- [Description of the task]: The answer must be every line below that holds the word "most".

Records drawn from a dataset
○ ○ ○ ○ ○ ○ ○
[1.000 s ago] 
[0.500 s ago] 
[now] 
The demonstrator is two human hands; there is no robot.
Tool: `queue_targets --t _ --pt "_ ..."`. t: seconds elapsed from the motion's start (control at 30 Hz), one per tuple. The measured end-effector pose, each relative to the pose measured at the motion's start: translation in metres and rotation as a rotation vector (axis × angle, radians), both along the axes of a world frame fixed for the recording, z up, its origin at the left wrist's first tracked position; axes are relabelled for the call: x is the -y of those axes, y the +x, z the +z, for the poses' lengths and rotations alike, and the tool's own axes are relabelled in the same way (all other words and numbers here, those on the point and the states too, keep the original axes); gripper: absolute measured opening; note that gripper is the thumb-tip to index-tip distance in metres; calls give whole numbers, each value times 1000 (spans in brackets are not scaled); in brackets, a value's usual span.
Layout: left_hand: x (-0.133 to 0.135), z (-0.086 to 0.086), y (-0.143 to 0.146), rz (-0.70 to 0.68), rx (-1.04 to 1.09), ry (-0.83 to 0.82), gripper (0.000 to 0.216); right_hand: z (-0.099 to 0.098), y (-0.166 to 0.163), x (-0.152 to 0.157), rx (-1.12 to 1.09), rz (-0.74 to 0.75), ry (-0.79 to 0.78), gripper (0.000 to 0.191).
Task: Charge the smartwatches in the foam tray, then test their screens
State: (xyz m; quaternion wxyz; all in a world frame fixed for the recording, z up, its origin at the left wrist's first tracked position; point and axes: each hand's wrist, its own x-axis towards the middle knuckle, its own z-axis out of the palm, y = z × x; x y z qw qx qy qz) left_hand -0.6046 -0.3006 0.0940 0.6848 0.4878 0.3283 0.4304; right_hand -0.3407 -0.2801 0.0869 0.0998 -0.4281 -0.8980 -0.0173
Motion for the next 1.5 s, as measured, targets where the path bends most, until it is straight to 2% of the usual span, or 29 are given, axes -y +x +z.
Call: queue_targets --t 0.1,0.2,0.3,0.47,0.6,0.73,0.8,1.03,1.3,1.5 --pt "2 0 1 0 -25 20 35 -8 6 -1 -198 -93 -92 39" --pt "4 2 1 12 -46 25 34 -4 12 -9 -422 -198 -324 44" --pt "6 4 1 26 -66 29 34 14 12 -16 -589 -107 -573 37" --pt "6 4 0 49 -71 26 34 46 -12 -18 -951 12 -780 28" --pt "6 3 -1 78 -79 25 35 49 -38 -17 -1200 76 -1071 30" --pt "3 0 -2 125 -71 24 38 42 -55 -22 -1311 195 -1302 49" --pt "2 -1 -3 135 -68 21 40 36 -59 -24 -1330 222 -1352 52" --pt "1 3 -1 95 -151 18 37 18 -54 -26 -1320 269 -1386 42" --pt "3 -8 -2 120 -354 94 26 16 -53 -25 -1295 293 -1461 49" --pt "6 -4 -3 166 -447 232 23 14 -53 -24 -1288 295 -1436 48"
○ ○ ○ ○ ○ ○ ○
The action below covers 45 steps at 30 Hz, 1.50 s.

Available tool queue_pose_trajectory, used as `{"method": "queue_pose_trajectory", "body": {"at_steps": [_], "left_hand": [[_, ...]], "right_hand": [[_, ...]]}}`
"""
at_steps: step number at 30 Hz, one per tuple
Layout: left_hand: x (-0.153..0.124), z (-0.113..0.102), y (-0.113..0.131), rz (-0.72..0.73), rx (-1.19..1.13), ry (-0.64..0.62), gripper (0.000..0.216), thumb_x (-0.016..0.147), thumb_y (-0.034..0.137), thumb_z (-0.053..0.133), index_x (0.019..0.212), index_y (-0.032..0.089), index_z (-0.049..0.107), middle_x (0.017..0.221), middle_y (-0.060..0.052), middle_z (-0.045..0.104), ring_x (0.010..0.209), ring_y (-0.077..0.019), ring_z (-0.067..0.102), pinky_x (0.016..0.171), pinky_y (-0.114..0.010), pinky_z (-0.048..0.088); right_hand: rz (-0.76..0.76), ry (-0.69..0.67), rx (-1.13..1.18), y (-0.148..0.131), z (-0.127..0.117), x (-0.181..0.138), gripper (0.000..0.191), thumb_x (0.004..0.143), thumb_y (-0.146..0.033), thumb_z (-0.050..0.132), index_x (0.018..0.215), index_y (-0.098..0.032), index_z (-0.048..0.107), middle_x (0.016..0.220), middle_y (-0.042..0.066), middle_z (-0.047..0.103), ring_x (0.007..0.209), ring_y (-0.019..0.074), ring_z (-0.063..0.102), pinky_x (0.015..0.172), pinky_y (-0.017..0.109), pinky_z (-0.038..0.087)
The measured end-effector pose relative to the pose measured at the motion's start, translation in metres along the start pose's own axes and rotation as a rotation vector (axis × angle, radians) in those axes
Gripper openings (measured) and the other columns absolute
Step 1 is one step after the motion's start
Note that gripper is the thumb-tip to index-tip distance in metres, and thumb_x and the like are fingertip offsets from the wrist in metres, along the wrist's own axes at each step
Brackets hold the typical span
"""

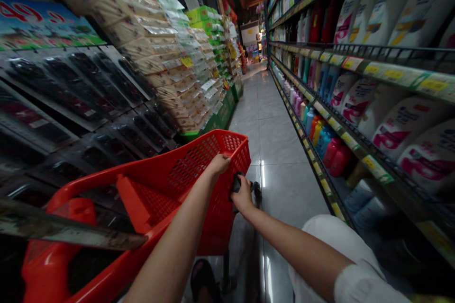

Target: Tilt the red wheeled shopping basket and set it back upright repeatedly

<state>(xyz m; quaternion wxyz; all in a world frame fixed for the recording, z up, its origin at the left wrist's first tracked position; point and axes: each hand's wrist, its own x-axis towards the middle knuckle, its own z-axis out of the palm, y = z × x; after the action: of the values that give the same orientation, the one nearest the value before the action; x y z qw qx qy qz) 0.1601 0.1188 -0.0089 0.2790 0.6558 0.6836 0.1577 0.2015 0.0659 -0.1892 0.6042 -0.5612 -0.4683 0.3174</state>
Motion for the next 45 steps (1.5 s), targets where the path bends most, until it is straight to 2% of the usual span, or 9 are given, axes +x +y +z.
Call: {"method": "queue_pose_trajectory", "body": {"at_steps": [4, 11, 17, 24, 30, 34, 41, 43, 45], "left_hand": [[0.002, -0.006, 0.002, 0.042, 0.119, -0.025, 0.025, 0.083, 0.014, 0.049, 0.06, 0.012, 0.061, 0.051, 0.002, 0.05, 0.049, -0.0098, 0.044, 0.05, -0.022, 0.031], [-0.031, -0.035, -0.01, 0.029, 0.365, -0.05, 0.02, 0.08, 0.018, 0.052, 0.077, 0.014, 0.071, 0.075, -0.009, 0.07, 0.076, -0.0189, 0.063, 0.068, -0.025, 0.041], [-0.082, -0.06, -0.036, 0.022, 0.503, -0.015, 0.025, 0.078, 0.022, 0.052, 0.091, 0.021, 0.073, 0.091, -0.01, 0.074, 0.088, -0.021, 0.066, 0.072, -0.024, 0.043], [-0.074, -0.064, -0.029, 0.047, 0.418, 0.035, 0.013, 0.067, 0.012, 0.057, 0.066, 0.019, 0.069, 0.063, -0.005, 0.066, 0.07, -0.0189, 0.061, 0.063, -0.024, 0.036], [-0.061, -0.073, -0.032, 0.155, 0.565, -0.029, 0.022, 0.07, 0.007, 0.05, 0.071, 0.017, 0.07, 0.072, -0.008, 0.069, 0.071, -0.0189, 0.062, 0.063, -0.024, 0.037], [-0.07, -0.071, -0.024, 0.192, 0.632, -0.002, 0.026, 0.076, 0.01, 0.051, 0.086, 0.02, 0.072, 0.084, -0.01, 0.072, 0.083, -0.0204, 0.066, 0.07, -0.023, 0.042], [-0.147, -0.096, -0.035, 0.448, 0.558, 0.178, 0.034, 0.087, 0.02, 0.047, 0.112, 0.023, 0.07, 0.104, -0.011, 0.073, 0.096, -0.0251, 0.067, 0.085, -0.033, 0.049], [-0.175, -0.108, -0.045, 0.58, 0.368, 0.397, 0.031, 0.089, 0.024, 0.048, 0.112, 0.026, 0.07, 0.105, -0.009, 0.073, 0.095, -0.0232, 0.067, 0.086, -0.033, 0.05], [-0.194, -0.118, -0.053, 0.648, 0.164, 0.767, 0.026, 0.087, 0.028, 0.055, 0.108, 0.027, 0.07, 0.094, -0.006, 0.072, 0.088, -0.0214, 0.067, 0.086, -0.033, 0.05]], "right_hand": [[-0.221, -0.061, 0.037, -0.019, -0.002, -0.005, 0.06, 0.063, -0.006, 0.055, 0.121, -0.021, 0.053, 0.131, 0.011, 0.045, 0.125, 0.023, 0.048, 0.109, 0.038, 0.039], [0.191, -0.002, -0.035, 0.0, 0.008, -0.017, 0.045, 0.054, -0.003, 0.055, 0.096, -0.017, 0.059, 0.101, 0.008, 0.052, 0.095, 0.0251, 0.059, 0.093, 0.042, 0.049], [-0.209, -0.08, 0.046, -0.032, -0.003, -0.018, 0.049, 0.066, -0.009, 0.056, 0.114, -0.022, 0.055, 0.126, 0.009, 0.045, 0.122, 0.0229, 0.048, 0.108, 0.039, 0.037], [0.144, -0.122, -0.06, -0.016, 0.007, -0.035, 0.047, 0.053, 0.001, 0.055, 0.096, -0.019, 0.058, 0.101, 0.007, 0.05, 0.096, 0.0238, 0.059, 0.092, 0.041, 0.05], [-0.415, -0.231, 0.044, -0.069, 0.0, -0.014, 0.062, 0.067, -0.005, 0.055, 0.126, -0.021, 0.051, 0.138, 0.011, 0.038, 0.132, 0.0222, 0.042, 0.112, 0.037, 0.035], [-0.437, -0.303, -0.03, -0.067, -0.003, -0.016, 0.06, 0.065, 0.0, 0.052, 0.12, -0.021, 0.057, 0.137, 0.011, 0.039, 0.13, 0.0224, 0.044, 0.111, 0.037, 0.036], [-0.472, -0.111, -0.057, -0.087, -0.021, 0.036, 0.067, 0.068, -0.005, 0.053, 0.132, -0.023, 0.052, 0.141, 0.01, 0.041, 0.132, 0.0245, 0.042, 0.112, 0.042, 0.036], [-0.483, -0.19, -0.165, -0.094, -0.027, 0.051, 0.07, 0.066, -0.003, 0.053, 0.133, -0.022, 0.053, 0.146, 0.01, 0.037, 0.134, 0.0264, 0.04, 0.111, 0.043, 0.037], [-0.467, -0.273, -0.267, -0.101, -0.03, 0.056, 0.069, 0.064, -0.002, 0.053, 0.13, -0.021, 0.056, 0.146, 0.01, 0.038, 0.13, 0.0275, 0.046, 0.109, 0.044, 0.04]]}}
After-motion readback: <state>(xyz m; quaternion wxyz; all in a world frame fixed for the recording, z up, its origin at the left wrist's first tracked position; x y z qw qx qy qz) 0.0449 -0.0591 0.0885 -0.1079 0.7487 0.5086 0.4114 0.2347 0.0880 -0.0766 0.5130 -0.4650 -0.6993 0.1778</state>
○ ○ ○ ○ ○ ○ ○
- [Reply to the exercise]:
Motion for the next 1.5 s, as measured, targets where the path bends most, until it is straight to 2% of the usual span, or 29 are given, axes -y +x +z.
Motion for the next 45 steps (1.5 s), targets where the path bends most, until it is straight to 2% of the usual span, or 9 are given, axes +x +y +z.

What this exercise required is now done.